*INSTRUCTIONS TO FOLLOW*: Where "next" appears in a line of the entries below, that line should be copied.

*RECORDS TO PROCESS*:
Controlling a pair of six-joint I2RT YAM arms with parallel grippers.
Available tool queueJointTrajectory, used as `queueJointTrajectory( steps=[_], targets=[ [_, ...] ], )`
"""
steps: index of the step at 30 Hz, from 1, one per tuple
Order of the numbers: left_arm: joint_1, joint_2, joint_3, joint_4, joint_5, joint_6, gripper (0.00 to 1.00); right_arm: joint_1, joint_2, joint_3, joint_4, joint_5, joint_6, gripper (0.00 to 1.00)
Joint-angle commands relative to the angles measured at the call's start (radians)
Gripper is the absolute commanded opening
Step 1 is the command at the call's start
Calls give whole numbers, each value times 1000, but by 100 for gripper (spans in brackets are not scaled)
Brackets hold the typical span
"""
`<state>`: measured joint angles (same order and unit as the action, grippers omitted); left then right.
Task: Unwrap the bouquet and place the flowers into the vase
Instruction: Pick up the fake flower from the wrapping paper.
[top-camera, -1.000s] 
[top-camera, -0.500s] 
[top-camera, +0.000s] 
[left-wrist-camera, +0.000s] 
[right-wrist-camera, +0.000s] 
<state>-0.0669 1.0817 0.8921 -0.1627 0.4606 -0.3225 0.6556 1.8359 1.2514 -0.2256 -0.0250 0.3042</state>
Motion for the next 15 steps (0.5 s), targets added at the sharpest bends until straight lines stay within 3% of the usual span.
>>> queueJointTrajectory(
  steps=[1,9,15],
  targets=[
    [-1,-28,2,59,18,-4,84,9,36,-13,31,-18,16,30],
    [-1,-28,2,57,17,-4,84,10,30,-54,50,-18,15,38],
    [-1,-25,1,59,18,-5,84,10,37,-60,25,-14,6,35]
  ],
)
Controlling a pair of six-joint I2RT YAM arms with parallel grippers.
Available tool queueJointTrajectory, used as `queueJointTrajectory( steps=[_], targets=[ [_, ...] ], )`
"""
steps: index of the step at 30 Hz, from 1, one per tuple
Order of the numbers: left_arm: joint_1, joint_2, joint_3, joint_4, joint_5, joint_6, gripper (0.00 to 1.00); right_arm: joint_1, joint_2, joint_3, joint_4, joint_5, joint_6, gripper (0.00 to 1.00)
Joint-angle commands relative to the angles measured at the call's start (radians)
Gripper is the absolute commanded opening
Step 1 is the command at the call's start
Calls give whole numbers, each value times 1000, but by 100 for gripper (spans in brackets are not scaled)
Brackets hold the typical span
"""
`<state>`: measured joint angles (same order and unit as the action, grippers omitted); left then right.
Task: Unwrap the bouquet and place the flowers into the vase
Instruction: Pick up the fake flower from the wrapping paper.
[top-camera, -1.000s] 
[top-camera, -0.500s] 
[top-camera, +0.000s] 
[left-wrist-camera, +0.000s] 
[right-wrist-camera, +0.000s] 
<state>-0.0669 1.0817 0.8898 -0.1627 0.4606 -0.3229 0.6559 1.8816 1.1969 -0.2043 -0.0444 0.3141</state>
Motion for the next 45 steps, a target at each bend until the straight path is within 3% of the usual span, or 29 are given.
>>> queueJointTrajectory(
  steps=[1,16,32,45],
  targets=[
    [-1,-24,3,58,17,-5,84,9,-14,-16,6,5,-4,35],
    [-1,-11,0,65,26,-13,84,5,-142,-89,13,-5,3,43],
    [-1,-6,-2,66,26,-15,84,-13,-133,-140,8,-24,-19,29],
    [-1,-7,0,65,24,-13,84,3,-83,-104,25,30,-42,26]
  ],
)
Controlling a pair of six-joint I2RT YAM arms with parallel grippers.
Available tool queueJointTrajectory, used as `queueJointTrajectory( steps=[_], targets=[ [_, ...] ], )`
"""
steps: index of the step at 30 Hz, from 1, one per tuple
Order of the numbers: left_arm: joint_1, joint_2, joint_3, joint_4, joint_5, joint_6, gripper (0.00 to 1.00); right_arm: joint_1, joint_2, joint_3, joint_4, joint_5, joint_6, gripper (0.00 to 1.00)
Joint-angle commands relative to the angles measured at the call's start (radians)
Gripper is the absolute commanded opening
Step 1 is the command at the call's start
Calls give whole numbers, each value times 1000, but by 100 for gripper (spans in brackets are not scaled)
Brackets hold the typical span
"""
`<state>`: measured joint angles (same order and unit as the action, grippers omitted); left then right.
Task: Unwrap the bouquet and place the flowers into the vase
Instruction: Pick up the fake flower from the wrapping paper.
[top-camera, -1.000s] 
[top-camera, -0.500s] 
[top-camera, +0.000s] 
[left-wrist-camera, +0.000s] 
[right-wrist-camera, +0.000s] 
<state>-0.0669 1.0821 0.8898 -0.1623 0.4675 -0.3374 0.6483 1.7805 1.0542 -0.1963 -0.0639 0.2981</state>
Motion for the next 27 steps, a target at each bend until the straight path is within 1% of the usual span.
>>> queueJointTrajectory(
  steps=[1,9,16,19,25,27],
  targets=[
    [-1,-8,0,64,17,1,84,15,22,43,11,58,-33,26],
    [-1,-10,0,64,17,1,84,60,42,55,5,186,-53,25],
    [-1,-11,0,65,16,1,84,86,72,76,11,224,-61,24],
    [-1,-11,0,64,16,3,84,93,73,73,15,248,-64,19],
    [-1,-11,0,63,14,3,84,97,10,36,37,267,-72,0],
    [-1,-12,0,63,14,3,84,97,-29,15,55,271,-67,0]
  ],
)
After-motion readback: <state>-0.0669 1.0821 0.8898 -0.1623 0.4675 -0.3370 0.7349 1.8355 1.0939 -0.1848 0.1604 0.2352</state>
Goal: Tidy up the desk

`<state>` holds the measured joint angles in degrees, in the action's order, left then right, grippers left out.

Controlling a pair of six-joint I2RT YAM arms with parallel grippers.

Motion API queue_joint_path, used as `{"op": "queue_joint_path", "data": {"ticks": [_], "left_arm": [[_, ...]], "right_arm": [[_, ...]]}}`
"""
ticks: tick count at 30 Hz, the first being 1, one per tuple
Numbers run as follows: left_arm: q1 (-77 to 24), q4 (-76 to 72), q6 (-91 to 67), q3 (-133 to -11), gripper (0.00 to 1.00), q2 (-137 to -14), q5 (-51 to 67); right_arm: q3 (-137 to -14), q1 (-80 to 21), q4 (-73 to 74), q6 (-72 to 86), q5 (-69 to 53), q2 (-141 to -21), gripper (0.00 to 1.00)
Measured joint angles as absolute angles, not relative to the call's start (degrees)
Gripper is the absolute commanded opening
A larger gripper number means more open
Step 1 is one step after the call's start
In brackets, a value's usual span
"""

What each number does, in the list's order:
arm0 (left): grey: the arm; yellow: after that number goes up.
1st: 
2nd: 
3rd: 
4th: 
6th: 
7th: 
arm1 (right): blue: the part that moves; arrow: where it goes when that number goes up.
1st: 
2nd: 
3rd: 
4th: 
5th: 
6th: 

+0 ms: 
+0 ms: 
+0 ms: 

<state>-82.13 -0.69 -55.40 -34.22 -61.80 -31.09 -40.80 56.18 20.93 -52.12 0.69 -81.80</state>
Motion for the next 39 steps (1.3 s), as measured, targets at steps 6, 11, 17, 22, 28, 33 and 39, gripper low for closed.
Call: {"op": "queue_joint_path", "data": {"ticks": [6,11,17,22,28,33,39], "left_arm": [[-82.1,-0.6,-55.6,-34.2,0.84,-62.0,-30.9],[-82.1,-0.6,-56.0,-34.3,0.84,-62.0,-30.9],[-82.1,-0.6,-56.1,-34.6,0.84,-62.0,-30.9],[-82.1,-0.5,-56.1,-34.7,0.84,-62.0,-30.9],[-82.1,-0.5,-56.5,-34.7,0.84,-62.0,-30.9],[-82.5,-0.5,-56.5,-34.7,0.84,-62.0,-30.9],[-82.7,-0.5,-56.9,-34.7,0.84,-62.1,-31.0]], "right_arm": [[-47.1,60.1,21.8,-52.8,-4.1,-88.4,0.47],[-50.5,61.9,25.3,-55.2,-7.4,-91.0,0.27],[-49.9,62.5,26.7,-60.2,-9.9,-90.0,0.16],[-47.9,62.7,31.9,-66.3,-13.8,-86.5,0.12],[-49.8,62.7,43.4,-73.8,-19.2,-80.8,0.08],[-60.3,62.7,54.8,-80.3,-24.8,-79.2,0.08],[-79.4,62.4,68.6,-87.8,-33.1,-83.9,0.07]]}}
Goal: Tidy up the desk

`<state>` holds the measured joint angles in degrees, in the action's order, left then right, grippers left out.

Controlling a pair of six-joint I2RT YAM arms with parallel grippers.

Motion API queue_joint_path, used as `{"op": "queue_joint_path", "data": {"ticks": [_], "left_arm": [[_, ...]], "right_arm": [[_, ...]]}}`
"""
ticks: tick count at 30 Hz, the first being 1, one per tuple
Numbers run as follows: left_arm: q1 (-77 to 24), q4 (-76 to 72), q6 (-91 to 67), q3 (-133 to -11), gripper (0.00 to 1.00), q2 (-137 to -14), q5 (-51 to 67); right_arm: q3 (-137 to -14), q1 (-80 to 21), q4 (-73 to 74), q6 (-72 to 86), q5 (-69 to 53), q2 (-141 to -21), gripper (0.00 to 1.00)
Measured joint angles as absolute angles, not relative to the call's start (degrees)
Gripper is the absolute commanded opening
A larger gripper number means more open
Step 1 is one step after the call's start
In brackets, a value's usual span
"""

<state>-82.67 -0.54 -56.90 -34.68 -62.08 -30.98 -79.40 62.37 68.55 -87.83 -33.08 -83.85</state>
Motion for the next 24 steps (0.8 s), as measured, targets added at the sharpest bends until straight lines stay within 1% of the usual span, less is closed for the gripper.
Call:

*SOLUTION BELOW*:
Motion for the next 15 steps (0.5 s), targets added at the sharpest bends until straight lines stay within 3% of the usual span.
Motion for the next 45 steps, a target at each bend until the straight path is within 3% of the usual span, or 29 are given.
Motion for the next 27 steps, a target at each bend until the straight path is within 1% of the usual span.
Motion for the next 39 steps (1.3 s), as measured, targets at steps 6, 11, 17, 22, 28, 33 and 39, gripper low for closed.
Motion for the next 24 steps (0.8 s), as measured, targets added at the sharpest bends until straight lines stay within 1% of the usual span, less is closed for the gripper.

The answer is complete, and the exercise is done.